Огонь потух. Её глаза проливались всеми земными дождями.
– Потому что на свете есть только одна любовь, и иногда лучше её потерять, чем вовсе не находить, – СИД подлетел совсем близко, нежно обнял БОТа и засиял. Свет проник в каждую клеточку её души, наполнил счастьем, смехом, лёгкостью и глубиной одновременно. Она носилась со всеми ветрами Вселенной, ныряла в океанские глубины, сверкала угольками звёзд, клубилась дымом лесного костра в предрассветном тумане, кралась тенями и сияла белоснежными вершинами гор. Дышала.
– Самойлов?
– Зина…
Аура 3311 заискрилась оранжевым солнцем.
– БОТ 331, на выход! – величественный голос, как у Левитана, заполнил пустоту Посмертия. Зину отбросило к выходу. Она не отпустила руку, и Самойлова швырнуло вместе с ней. Загудела сирена, загробная ширь затряслась и замигала. Левитан зачитал неотвратимое:
– СИД 761, вы не имеете права находиться в зоне выхода. Вы не имели права посвящать БОТа в прошлые воплощения. Вы не исполнили свои стратегические задачи. За множественные нарушения вы лишаетесь достоинств, знания, памяти и права быть СИДом. Проследуйте в зону Катарсиса.
– Но он исполнил! – 3311 кричала и падала. Приземляясь, она видела, что Самойлов продолжал падать ниже.
– И-и-и! И-и-и! – вырывалось теперь у неё вместо желаемого «исполнил». – И-и-и-и, – пискнула она, едва осознала себя младенцем и тут же всё забыла.
– Ты смотри, как раскричалась, Машенька! – баба Фрося омывала новорожденную тёплой водичкой, крестила, нашёптывала молитву, пока молодая мама Маша приходила в себя. Рожать в бане не входило в её планы, но Юшкозеро замело, и выехать в роддом не представлялось никакой возможности.
В Юшкозере они оказались благодаря мужу Вадику, который настоял встретить Новый год в деревне, двумя семьями, у настоящей пахучей ёлки, с традиционным «Оливье», самогоном и красной икрой. Но вместо весёлого застолья Машка рожала. Целые сутки. Повитуха баба Фрося жаловалась, что ребёночка не пускают. Расставляла иконы, предлагала Машке распустить волосы и молиться. Машка пыжилась, отмахивалась и стоически переносила потуги. Выла в унисон с мокрой, сверкающей за окном вьюгой.
– О-о-о-ой, не гунди, Фрося-я-я-а-а-а. Достала своими молитвами. Не верю я в них. Нет чудес на свете.
Гул непогоды разорвал бой курантов.
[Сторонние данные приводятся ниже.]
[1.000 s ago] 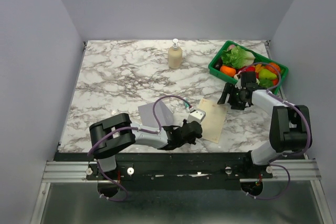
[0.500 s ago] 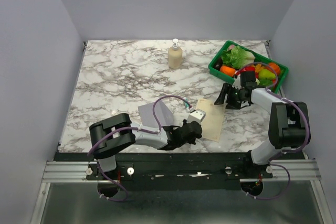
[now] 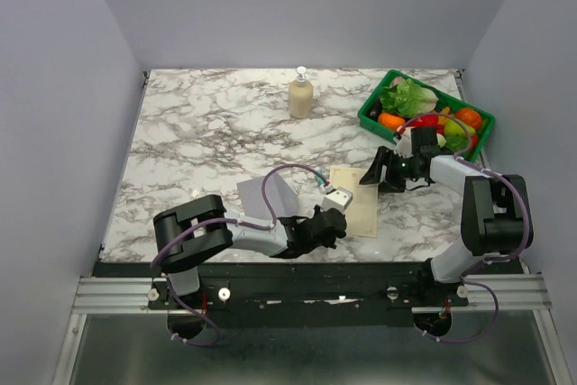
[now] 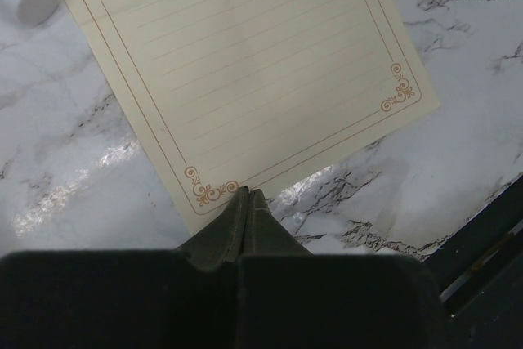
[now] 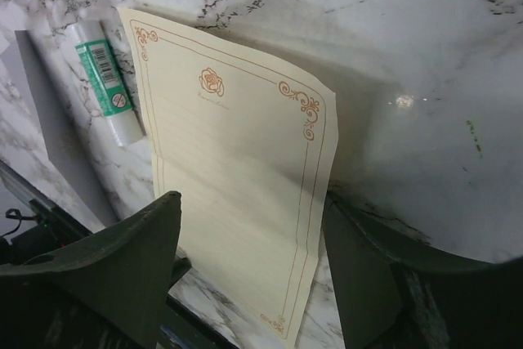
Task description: Place the letter into the envelope and seal it
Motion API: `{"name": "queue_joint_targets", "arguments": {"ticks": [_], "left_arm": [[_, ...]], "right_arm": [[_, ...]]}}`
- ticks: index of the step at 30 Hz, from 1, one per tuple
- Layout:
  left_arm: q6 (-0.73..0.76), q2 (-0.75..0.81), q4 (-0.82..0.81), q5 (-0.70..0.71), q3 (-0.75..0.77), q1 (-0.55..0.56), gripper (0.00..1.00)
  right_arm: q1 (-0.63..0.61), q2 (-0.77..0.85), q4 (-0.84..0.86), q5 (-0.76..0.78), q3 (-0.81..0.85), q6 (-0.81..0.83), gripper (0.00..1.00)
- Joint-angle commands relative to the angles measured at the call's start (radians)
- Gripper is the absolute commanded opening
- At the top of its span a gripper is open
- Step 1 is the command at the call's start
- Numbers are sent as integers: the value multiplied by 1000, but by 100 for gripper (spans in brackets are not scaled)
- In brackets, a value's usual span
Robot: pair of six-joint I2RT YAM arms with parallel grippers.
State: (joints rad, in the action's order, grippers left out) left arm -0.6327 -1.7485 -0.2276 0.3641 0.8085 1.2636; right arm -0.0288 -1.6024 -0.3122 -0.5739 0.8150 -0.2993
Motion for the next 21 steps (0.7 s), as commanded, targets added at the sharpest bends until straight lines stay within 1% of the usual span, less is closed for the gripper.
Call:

Машка вспомнила про гостей, шампанское, концерт по телевизору. Обида и злость придали сил, и она изо всех сил потужилась. Девочка выскочила с боевым «чпок», как пробка из шампанского. Из Машкиных глаз посыпались оранжевые искры. Или ей показалось.
– Может, Зиночкой назовёшь? – Фрося тайком смахнула слезу и принялась пеленать девчушку. – Мамку мою так звали. Она от рака умерла. Мне тогда десять годков было.
– Баба Фрось, ты нормальная? Какая Зиночка? – Машка немного отдышалась, попыталась привстать. – Алинкой будет. Ну-ка, помоги мне. Домой хочу – мысли о шампанском некстати одолевали свежеиспечённую мать.